__TRY IT__: Please reproduce the data exactly, excluding any pictures it contains.

DATA BLOCK Block Start

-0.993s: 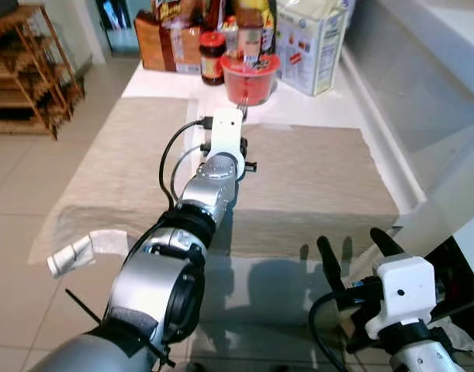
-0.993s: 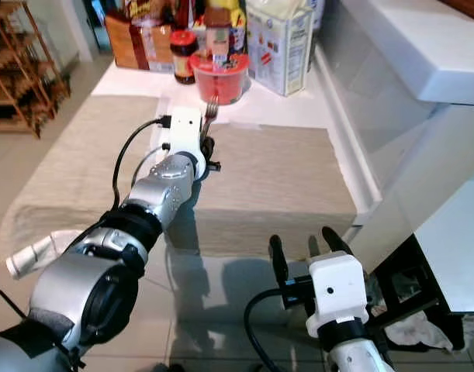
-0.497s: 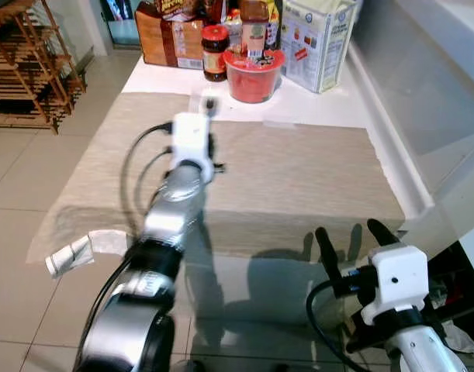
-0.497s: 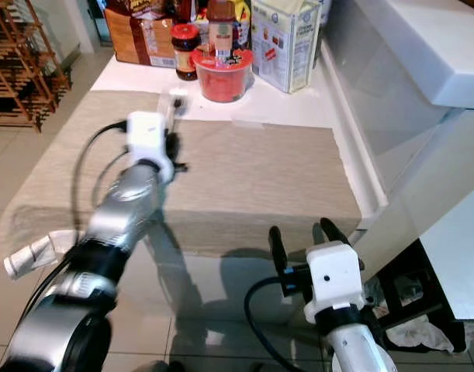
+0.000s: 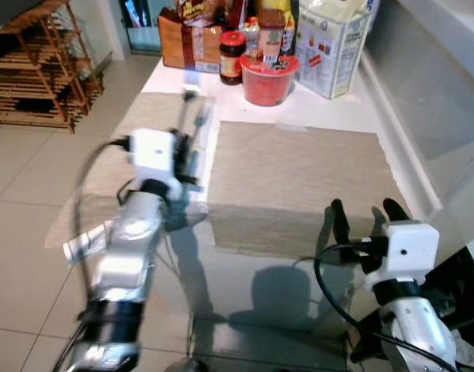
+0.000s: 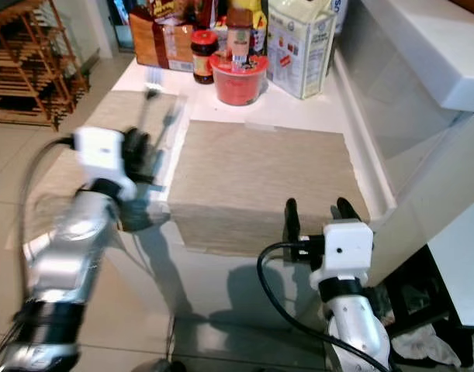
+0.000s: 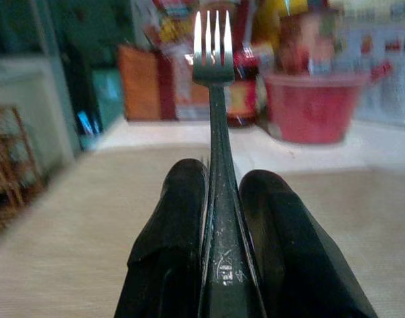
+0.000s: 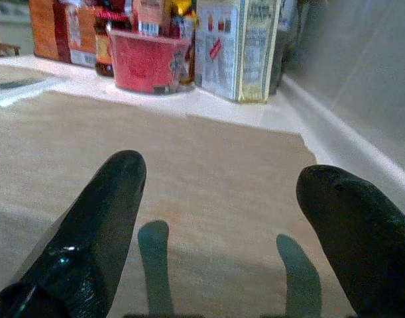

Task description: Setting the table

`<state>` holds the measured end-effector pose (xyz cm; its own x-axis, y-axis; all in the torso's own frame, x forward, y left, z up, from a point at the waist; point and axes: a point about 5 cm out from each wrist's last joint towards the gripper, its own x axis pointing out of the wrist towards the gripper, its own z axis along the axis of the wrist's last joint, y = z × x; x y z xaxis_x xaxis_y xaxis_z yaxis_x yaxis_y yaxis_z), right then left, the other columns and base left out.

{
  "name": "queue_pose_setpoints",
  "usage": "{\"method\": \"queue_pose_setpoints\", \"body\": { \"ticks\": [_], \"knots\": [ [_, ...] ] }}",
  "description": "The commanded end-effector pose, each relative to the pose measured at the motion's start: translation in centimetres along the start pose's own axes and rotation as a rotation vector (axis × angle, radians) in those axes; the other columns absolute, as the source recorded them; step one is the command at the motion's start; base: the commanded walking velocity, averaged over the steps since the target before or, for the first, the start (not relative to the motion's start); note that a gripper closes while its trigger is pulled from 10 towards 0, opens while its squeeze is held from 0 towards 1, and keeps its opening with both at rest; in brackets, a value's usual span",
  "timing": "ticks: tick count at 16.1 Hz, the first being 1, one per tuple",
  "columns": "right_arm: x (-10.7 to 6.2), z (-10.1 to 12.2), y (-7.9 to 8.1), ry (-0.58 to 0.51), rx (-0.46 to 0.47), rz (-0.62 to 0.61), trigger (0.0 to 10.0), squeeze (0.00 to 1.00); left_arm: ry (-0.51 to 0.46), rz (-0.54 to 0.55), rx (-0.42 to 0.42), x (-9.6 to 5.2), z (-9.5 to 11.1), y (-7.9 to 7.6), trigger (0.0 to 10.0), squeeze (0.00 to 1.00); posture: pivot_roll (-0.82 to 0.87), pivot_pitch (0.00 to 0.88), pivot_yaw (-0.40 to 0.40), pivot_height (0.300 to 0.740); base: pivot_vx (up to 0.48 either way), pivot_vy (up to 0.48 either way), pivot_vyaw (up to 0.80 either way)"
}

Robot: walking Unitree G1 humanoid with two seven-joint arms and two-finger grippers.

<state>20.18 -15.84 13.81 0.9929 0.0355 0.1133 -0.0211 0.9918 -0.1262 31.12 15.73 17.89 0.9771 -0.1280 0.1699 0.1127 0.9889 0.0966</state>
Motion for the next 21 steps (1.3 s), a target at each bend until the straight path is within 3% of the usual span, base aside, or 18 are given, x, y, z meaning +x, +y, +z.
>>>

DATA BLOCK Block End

__RESULT OF THIS TASK__:
-0.993s: 
-0.993s: 
-0.497s: 
-0.497s: 
+0.000s: 
+0.000s: 
+0.000s: 
+0.000s: 

Task description: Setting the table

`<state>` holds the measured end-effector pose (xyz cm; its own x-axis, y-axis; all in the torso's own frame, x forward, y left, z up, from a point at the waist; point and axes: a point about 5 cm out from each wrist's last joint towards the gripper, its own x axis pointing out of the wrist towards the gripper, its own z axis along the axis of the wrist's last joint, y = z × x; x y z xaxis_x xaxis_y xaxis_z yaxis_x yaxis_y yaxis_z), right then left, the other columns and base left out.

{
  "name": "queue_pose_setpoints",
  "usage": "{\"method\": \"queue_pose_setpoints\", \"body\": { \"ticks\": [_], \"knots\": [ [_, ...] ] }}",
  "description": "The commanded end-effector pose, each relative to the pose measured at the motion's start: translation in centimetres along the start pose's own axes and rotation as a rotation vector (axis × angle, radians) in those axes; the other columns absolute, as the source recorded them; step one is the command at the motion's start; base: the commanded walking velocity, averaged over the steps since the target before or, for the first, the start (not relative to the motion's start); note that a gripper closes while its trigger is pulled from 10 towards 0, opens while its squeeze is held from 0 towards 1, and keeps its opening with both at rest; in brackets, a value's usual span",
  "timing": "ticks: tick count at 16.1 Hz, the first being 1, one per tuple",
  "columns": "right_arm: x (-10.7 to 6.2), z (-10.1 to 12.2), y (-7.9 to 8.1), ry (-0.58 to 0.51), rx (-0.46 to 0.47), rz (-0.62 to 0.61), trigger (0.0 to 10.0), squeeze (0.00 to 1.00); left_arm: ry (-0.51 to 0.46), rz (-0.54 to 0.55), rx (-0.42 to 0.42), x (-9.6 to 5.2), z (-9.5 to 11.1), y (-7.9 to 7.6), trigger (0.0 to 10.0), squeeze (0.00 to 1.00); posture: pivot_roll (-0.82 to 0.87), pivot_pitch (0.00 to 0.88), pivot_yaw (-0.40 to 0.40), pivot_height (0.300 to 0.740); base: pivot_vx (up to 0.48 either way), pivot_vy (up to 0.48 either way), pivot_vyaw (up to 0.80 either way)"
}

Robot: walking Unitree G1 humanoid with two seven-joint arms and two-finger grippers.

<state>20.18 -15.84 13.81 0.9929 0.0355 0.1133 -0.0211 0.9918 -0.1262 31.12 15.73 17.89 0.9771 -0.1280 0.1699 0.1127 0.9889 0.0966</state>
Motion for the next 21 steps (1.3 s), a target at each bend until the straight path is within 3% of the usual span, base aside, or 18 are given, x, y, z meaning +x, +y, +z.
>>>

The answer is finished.